The lawyer seated opposite him, representing the county election boards, Mark Aronchick, told CNN it was “one of the strangest court appearances I’ve ever had”.
“We were there to deal with a complaint, that administrators had done things which they thought weren’t right. Nothing about fraud or conspiracies, but that’s what he spoke about. It bore no relationship to what we were actually doing in court,” he said.
It was a forerunner for Friday’s bizarre press conference which saw #GiulianiMeltdown trend on Twitter and headlines such as “Ghouliani” on the Drudge Report.
“I know crimes. I can smell them,” Giuliani said, while sweating profusely, what appeared to be streaks of hair dye running down the side of his face.
He claimed a huge fraud was being perpetrated by Democrats in big cities, argued that Venezuela could have hacked the results and quoted a line from the film “My Cousin Vinny” as he tried to illustrate how poll watchers were blocked from watching the counts.
US President Donald Trump’s lawyer Rudy Giuliani sweated so much during a press conference on November 19 his hair dye started to run. (Jacquelyn Martin/AP Photo)
Few observers give Trump’s legal team any chance of reversing his loss. CNN’s Jake Tapper described the litigation as “longshot if not ludicrous”, Vanity Fair’s Eric Lutz called it “hopeless”.
Court filings have been littered with mistakes, misspelling “pole watcher” instead of “poll watcher”, many of the claims of foreign interference already debunked.

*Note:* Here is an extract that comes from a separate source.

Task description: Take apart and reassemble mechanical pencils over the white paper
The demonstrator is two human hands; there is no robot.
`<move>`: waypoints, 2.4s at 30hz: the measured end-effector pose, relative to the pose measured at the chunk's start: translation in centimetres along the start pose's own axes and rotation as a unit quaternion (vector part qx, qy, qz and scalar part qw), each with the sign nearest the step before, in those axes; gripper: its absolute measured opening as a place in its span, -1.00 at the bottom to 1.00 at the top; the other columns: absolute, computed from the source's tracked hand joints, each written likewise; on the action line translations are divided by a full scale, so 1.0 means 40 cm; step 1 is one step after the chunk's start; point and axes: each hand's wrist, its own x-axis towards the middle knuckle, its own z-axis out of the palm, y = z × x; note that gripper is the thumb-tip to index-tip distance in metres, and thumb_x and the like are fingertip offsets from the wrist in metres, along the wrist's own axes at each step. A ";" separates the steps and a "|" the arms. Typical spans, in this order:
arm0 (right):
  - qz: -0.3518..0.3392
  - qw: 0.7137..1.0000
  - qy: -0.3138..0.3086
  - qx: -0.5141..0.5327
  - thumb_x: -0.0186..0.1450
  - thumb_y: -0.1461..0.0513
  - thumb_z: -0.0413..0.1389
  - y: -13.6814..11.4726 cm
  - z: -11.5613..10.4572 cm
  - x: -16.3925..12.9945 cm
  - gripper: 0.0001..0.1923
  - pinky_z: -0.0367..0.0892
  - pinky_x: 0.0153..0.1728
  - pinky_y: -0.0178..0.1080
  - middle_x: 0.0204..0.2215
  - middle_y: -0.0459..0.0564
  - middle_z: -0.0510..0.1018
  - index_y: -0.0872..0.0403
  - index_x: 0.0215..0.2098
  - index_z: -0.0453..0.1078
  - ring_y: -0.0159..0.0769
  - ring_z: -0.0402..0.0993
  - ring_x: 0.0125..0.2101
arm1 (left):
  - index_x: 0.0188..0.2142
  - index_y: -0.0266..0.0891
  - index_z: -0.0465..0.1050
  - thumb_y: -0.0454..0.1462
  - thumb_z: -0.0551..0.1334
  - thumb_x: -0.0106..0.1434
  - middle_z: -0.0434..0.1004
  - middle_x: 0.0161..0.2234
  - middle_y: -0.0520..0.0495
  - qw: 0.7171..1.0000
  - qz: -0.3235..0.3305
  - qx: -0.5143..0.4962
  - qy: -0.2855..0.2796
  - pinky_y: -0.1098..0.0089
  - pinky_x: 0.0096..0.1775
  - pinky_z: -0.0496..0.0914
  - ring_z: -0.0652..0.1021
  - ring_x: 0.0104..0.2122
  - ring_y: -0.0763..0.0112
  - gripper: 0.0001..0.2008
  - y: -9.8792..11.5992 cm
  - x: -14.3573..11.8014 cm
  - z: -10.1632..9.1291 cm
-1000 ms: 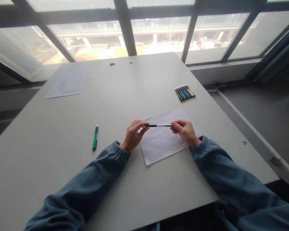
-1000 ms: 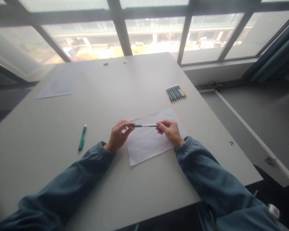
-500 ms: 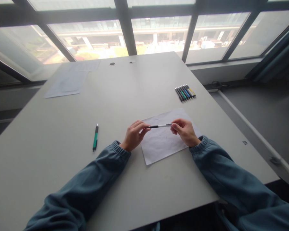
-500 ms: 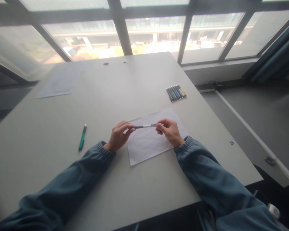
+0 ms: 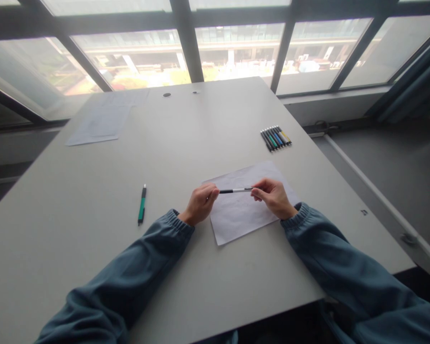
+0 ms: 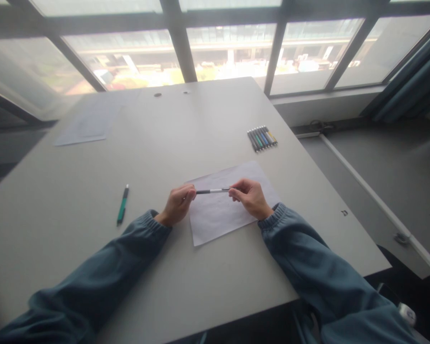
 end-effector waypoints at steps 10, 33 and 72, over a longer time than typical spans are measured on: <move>-0.023 0.999 0.049 0.010 0.21 0.07 0.36 0.009 -0.009 0.007 -0.73 0.31 -0.54 -0.31 -0.55 -0.08 0.56 0.10 -0.35 0.50 -0.41 0.41 -0.57 | 0.02 -0.21 0.47 -0.06 0.26 0.38 0.61 -0.31 -0.04 0.998 -0.042 0.007 0.051 0.39 -0.27 0.41 0.57 -0.33 0.42 -0.66 -0.013 0.002 0.005; -0.013 0.999 0.047 0.000 0.22 0.05 0.35 0.007 -0.011 0.004 -0.71 0.30 -0.53 -0.31 -0.57 -0.09 0.54 0.10 -0.36 0.50 -0.41 0.39 -0.57 | -0.26 -0.23 0.51 -0.22 0.26 0.39 0.55 -0.36 -0.04 0.995 -0.006 0.045 0.086 0.43 -0.31 0.43 0.51 -0.37 0.45 -0.87 0.009 0.011 0.006; -0.012 0.998 0.053 -0.018 0.22 0.02 0.34 0.004 -0.011 0.001 -0.69 0.30 -0.54 -0.29 -0.57 -0.09 0.53 0.08 -0.37 0.49 -0.39 0.38 -0.57 | -0.16 -0.18 0.57 -0.23 0.36 0.31 0.64 -0.27 -0.11 0.996 0.045 0.044 0.068 0.36 -0.32 0.45 0.55 -0.29 0.36 -0.87 0.005 0.013 0.003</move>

US cybersecurity chief Chris Krebs described the election as “the most secure ever” – a statement which got him the sack.
And it’s worth noting, Trump is not hiring the Republican party’s top election lawyers, who represented the party in the Florida recount battle 20 years ago.
President Donald Trump listens during an event on Operation Warp Speed in the Rose Garden of the White House in Washington (AP)
Former White House chief of staff Mike Mulvaney told Fox Business: “I’m still a little concerned about the use of Rudy Giuliani… this is not reality TV, it’s the real thing.”
Teri Kanefield of the Washington Post writes that the country’s Democratic institutions are standing up to the “total incompetence of Trump’s legal team”.
“I’ve never seen an election lawyer handle a case as poorly as Giuliani has,” Rick Hasen, a law professor at the University of California, Irvine said.
“It’s kind of a fallacy to say, well, Trump might be doing better if he had better lawyers,” Hasen said. “Part of the reason he doesn’t have good lawyers is he doesn’t have good claims to bring.”